WORK REQUEST ▸ Give every line of the listing back, exactly as written.

-------- PROVIDED MATERIAL

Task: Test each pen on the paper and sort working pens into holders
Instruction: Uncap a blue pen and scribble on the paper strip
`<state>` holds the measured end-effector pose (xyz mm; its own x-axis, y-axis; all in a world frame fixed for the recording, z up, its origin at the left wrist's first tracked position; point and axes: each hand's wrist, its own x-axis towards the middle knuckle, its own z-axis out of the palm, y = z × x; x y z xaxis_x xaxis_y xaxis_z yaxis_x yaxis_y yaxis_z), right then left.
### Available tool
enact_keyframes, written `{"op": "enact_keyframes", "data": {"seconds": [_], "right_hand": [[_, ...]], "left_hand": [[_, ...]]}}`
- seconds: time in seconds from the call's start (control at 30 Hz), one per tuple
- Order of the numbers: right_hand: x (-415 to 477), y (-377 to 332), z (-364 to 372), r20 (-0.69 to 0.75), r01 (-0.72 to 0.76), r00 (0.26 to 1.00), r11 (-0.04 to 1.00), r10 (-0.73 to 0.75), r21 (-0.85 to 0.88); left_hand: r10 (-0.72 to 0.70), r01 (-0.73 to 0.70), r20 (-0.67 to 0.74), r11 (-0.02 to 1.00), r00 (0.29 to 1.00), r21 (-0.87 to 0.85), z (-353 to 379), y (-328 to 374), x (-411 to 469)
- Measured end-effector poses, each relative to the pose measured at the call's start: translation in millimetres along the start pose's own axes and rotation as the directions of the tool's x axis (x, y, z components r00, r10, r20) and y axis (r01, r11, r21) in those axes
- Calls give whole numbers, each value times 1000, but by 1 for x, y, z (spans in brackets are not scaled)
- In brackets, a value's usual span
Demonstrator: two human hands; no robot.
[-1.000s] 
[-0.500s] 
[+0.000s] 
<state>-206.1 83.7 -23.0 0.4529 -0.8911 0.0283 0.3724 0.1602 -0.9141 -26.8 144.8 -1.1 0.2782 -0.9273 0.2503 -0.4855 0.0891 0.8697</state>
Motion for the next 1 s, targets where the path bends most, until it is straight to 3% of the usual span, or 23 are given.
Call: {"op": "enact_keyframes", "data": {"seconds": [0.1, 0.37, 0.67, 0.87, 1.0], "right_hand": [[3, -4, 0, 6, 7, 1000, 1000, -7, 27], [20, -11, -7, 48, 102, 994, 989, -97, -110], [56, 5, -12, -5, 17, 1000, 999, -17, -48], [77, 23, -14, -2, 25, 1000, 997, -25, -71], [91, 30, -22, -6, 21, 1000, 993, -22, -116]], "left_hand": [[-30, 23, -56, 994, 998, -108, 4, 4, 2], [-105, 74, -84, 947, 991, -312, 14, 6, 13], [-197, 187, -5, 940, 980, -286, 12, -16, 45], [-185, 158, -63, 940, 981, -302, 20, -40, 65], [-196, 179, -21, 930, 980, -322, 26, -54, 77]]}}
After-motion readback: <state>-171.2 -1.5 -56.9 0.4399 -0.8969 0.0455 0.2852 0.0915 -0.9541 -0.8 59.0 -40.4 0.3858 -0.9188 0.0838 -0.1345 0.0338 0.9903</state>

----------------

EXERCISE RESPONSE ▸
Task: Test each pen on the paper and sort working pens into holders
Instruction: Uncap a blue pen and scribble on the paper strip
`<state>` holds the measured end-effector pose (xyz mm; its own x-axis, y-axis; all in a world frame fixed for the recording, z up, its origin at the left wrist's first tracked position; point and axes: each hand's wrist, its own x-axis towards the middle knuckle, its own z-axis out of the palm, y = z × x; x y z xaxis_x xaxis_y xaxis_z yaxis_x yaxis_y yaxis_z), right then left.
### Available tool
enact_keyframes, written `{"op": "enact_keyframes", "data": {"seconds": [_], "right_hand": [[_, ...]], "left_hand": [[_, ...]]}}`
- seconds: time in seconds from the call's start (control at 30 Hz), one per tuple
- Order of the numbers: right_hand: x (-415 to 477), y (-377 to 332), z (-364 to 372), r20 (-0.69 to 0.75), r01 (-0.72 to 0.76), r00 (0.26 to 1.00), r11 (-0.04 to 1.00), r10 (-0.73 to 0.75), r21 (-0.85 to 0.88); left_hand: r10 (-0.72 to 0.70), r01 (-0.73 to 0.70), r20 (-0.67 to 0.74), r11 (-0.02 to 1.00), r00 (0.29 to 1.00), r21 (-0.87 to 0.85), z (-353 to 379), y (-328 to 374), x (-411 to 469)
- Measured end-effector poses, each relative to the pose measured at the call's start: translation in millimetres along the start pose's own axes and rotation as the directions of the tool's x axis (x, y, z components r00, r10, r20) and y axis (r01, r11, r21) in those axes
- Calls give whole numbers, each value times 1000, but by 1 for x, y, z (spans in brackets are not scaled)
- In brackets, a value's usual span
Demonstrator: two human hands; no robot.
[-1.000s] 
[-0.500s] 
[+0.000s] 
<state>-206.1 83.7 -23.0 0.4529 -0.8911 0.0283 0.3724 0.1602 -0.9141 -26.8 144.8 -1.1 0.2782 -0.9273 0.2503 -0.4855 0.0891 0.8697</state>
Motion for the next 1 s, targets where the path bends most, until it is straight to 3% of the usual span, or 23 are given.
Call: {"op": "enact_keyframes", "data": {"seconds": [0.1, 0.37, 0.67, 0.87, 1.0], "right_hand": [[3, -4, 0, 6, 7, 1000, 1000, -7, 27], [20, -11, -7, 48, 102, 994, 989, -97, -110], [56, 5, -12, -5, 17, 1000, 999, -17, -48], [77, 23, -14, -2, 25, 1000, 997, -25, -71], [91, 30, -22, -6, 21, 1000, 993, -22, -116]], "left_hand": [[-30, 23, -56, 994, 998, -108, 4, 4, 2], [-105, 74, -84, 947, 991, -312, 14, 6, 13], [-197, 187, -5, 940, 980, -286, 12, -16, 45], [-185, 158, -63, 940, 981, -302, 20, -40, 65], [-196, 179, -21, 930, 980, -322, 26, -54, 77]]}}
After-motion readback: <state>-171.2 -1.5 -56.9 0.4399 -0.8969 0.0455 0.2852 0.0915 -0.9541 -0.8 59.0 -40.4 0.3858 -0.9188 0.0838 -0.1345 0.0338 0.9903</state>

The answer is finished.